House Allan, Dracup Naila, Burkinshaw Paula, Ward Vicky, Bryant Louise D
Leeds Institute of Health Sciences, University of Leeds School of Medicine, Leeds, UK.
Library (Allied Health and Social Care), University of Derby, Derby, UK.
BMJ Open. 2021 Jan 26;11(1):e040355. doi: 10.1136/bmjopen-2020-040355.
Mentoring is frequently suggested as an intervention to address gender inequalities in the workplace.
To systematically review evidence published since a definitive review in 2006 on the effectiveness of mentoring interventions aimed at achieving gender equality in academic medicine.
Systematic Review, using the Template for Intervention Description and Replication as a template for data extraction and synthesis.

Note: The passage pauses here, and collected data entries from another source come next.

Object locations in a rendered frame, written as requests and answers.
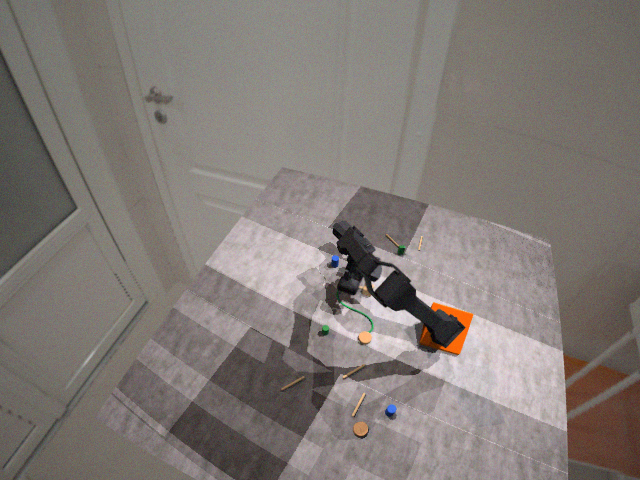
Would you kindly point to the round wooden button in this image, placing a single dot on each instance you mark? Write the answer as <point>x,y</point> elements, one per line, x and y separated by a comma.
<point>364,337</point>

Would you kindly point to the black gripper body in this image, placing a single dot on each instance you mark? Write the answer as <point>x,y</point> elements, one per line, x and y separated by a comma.
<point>350,283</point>

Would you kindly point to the orange round disc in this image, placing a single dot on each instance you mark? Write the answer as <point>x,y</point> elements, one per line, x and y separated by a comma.
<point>360,429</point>

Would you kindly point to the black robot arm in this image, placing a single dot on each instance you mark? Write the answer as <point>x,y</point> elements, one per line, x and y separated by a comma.
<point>395,291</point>

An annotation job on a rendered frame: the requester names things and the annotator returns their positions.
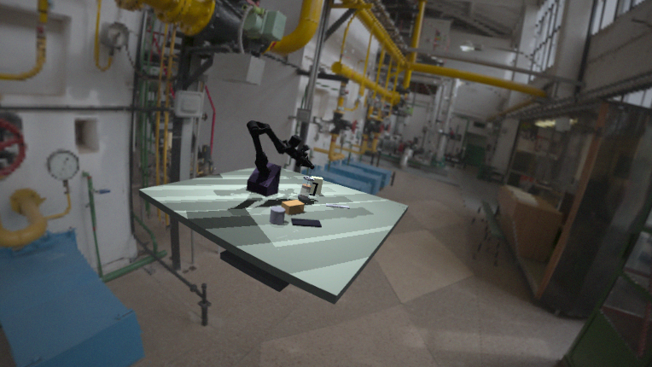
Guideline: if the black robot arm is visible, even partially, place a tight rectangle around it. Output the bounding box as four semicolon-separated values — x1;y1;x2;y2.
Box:
247;120;309;177

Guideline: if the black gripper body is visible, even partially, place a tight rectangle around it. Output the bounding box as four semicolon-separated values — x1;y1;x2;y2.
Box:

Studies were included if they described a specific mentoring intervention in a medical school or analogous academic healthcare organisation and included results from an evaluation of the intervention.
Mentoring was defined as (1) a formally organised intervention entailing a supportive relationship between a mentor, defined as a more senior/experienced person and a mentee defined as a more junior/inexperienced person; (2) mentoring intervention involved academic career support (3) the mentoring relationship was outside line management or supervision of performance and was defined by contact over an extended period of time.

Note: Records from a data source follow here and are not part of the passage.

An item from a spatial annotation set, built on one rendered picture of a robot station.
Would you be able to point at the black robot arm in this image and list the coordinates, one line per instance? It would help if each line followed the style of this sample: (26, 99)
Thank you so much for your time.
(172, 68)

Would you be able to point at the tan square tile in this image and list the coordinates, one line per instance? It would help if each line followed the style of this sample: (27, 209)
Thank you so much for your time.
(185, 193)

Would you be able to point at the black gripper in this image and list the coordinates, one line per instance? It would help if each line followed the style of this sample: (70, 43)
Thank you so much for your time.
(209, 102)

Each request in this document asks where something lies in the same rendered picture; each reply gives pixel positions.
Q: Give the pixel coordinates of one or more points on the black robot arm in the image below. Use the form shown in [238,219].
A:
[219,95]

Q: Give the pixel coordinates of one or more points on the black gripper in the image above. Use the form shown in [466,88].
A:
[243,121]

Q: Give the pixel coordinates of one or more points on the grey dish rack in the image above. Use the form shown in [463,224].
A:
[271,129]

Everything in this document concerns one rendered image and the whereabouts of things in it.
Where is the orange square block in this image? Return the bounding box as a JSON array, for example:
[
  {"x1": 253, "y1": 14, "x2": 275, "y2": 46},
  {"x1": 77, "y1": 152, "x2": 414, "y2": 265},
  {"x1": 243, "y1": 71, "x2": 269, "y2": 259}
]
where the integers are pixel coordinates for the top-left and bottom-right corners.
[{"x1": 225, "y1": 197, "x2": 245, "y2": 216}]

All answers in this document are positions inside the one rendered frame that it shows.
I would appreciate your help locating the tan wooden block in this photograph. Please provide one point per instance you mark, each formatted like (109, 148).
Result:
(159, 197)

The impact of mentoring was usually reported at the level of individual participants, for example, satisfaction and well-being or self-reported career progression. We sought evidence of impact on gender equality via reports of organisation-level effectiveness, of promotion or retention, pay and academic performance of female staff.
We identified 32 publications: 8 review articles, 20 primary observational studies and 4 randomised controlled trials. A further 19 discussed mentoring in relation to gender but did not meet our eligibility criteria. The terminology used, and the structures and processes reported as constituting mentoring, varied greatly. We identified that mentoring is popular with many who receive it; however, we found no robust evidence of effectiveness in reducing gender inequalities. Primary research used weak evaluation designs.
Mentoring is a complex intervention. Future evaluations should adopt standardised approaches used in applied health research to the design and evaluation of effectiveness and cost-effectiveness.
指导常被视为一种解决职场性别不平等问题的干预措施。
对2006年确定性综述以来发表的关于旨在实现学术医学领域性别平等的指导干预措施有效性的证据进行系统综述。
系统综述,使用干预描述与复制模板作为数据提取和综合的模板。
如果研究描述了医学院校或类似学术医疗组织中的特定指导干预措施,并包含干预措施评估结果,则纳入研究。
指导被定义为:(1)一种正式组织的干预措施,涉及导师(定义为更资深/经验更丰富的人)与学员(定义为更年轻/经验较少的人)之间的支持性关系;(2)指导干预措施涉及学术职业支持;(3)指导关系不在绩效的直线管理或监督范围内,且通过长时间的接触来定义。
指导的影响通常在个体参与者层面报告,例如满意度、幸福感或自我报告的职业发展。我们通过组织层面有效性、女性员工晋升或留用、薪酬和学术表现的报告来寻找对性别平等影响的证据。
我们确定了32篇出版物:8篇综述文章、20项初步观察性研究和4项随机对照试验。另外19篇文章讨论了与性别相关的指导,但未符合我们的纳入标准。所使用的术语以及被报告为构成指导的结构和过程差异很大。我们发现指导受到许多接受者的欢迎;然而,我们没有发现减少性别不平等有效性的有力证据。初步研究采用的评估设计薄弱。
指导是一种复杂的干预措施。未来的评估应采用应用健康研究中用于有效性和成本效益设计与评估的标准化方法。